Like the train, though, the songs move forward, as does the film, pushing along.  As Selma’s eyesight fades, so the film becomes emotionally dark and Selma’s path toward her goal becomes more difficult, even brutal.   Despite the darkness that she can no longer ignore or hide, she is determined to reach her goal, no matter what it costs, no matter what she must sacrifice.

In the end, Selma is the scapegoat, the sacrificial lamb, the one whose life must be laid down for the sins of others.  She is the innocent one, the pure unblemished offering.  Through her is healing, through her is mercy, through her the guilt is washed away.

Watch her.  See how she is kindly brutalized, but she responds to all with gracious kindness and acts of mercy.  See how she is there to bring life and to heal life, to give precious gifts through her own veins.  Look at the glorious victim, one moment unable to stand, and the next joyfully accepting her fate!  Glory to the precious redeemer, tied to the beams and hung for our errors, the innocent for the guilty.  All we like sheep have gone astray, we have turned everyone to his own way, but the Lord hath laid on her the iniquity of us all. 

This is the greatest, truest passion of them all.

But this is not the last song.  Death is not the finale.  They do not know, but the last song is still to be sung.  For this is not the end.  Because she willingly poured herself out to death, and she was numbered with the transgressors,  she will be allotted with the great, she will prosper and will be highly exalted.
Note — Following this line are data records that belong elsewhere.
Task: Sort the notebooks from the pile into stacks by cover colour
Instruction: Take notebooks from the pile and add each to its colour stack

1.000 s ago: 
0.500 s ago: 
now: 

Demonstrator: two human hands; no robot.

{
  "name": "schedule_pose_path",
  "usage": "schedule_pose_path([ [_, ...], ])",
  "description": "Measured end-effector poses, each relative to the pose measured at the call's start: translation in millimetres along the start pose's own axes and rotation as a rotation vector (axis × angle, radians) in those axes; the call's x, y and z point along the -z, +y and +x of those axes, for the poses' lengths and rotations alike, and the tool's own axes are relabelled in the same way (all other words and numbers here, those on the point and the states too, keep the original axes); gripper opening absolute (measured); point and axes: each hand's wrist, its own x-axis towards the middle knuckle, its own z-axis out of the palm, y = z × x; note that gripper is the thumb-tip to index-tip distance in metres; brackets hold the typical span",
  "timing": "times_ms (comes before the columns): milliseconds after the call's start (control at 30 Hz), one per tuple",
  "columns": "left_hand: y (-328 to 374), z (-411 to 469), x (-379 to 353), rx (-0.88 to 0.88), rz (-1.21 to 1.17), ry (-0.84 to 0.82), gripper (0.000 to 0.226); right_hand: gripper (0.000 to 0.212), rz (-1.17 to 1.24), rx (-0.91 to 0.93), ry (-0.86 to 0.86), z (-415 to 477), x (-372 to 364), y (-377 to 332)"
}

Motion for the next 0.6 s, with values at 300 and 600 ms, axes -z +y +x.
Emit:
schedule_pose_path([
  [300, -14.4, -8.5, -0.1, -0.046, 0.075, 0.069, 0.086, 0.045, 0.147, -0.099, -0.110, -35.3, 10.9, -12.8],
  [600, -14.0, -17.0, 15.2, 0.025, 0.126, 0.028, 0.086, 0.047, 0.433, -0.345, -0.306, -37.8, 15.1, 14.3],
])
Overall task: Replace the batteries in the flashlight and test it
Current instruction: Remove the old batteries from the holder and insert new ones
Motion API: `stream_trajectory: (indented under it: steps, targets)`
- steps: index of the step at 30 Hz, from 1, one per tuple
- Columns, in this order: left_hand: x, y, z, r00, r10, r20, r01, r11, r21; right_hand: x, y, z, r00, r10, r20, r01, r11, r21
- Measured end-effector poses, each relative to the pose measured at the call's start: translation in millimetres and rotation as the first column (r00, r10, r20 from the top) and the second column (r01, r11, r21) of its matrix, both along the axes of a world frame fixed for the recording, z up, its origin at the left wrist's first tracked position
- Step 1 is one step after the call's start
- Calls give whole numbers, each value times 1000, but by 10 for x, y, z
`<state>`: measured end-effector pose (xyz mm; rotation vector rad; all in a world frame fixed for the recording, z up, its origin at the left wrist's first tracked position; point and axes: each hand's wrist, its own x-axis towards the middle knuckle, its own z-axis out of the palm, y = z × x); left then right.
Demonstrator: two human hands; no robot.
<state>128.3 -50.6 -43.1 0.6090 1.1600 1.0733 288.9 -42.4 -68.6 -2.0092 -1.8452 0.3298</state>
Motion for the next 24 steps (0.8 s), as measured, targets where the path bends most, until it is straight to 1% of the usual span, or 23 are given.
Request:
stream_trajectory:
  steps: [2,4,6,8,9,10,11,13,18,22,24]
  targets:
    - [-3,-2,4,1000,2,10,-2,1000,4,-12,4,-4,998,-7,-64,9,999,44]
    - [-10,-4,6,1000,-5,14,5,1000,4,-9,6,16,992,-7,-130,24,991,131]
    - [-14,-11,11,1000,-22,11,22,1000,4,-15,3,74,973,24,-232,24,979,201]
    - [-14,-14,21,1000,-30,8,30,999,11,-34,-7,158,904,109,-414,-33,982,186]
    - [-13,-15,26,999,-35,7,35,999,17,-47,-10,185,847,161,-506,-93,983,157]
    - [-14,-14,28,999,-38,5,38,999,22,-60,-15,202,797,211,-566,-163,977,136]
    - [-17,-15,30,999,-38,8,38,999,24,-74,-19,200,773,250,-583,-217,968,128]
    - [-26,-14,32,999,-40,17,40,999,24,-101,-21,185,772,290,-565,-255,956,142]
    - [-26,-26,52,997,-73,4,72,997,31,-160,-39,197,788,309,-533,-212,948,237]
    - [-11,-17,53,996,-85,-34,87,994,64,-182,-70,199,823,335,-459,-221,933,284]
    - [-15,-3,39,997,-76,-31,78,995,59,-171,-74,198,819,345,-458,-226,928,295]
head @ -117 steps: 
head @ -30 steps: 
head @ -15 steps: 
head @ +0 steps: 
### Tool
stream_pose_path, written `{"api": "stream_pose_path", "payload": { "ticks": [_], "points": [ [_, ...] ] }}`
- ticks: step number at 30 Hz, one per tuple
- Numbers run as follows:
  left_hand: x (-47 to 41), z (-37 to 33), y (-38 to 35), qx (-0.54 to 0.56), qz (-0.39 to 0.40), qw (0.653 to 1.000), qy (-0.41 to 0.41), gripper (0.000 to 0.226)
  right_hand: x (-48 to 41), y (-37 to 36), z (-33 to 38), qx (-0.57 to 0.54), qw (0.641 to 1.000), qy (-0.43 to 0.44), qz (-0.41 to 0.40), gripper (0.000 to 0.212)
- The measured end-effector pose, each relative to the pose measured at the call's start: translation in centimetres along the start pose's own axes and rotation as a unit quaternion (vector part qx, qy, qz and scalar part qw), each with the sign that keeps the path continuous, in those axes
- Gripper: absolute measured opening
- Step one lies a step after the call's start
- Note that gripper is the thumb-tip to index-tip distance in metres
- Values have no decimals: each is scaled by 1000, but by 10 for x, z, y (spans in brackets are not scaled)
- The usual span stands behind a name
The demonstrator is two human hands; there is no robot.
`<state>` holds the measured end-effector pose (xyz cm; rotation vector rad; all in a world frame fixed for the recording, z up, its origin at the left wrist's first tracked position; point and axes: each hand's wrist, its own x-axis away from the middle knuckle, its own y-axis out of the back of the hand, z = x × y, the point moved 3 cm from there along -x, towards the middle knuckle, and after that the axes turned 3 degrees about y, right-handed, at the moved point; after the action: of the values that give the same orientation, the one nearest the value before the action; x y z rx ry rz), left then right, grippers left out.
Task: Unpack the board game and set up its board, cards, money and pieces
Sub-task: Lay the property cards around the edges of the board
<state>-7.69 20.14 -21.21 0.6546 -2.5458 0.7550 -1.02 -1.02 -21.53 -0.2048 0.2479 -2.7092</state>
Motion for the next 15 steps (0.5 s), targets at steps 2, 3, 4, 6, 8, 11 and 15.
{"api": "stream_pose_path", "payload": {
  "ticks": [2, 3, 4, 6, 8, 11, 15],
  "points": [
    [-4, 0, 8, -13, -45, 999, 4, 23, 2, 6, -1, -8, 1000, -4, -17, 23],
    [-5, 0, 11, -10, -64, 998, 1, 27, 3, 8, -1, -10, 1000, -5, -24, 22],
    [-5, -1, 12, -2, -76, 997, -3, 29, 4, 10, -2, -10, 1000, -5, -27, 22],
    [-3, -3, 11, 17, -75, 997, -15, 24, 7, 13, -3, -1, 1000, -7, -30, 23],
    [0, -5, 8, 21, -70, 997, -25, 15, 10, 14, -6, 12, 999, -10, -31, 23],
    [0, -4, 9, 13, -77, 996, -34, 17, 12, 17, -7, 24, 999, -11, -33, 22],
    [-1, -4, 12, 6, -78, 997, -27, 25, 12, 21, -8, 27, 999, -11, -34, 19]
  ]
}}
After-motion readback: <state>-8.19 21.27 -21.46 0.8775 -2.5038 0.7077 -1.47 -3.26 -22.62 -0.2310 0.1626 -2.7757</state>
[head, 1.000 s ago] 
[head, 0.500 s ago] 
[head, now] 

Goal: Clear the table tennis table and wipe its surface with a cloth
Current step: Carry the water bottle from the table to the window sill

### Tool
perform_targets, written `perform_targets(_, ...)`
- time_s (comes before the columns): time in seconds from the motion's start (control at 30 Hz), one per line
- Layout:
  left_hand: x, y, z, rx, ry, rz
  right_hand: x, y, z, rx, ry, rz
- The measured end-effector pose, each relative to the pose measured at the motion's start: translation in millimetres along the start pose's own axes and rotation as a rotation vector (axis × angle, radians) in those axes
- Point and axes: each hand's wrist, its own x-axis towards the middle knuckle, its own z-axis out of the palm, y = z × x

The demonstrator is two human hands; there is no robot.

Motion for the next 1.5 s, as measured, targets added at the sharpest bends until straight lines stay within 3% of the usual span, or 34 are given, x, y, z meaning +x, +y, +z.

This is the state of the poor.  Selma works and does all she can, but nothing comes of it.  Because of her kind nature, and due to her human weakness, more is demanded of her than she can give.  She gives all, but it is not enough, there is always someone… more than someone… who demands more than she can give.  It is the way of the world.  Those who are kind and have little, more is demanded of them.  More than they can give.  Eventually, broken and bruised, brutalized and beaten, they surrender all for the sake of those they love.

But this is not the end of the story.  There is still hope, there is still a future.  While the poor do not see justice in their lives, it exists in the future.  They will be praised for their sacrifice.  The slaves, the falsely accused, the abused, the oppressed, the outcast—they will have their day.   This is not the last song.  We can just hear glimpses of the melody.  We know the last song is coming.  We just need to wait.

This last song is not for the pillars of society, the powerful, the respected, the comfortable.  They have had their chance, their song.  Those who see the penultimate song and call it the finale.  If they partake in the last song at all, it will be in a supporting role, for finally the weak who supported these pillars on their backs will have their due.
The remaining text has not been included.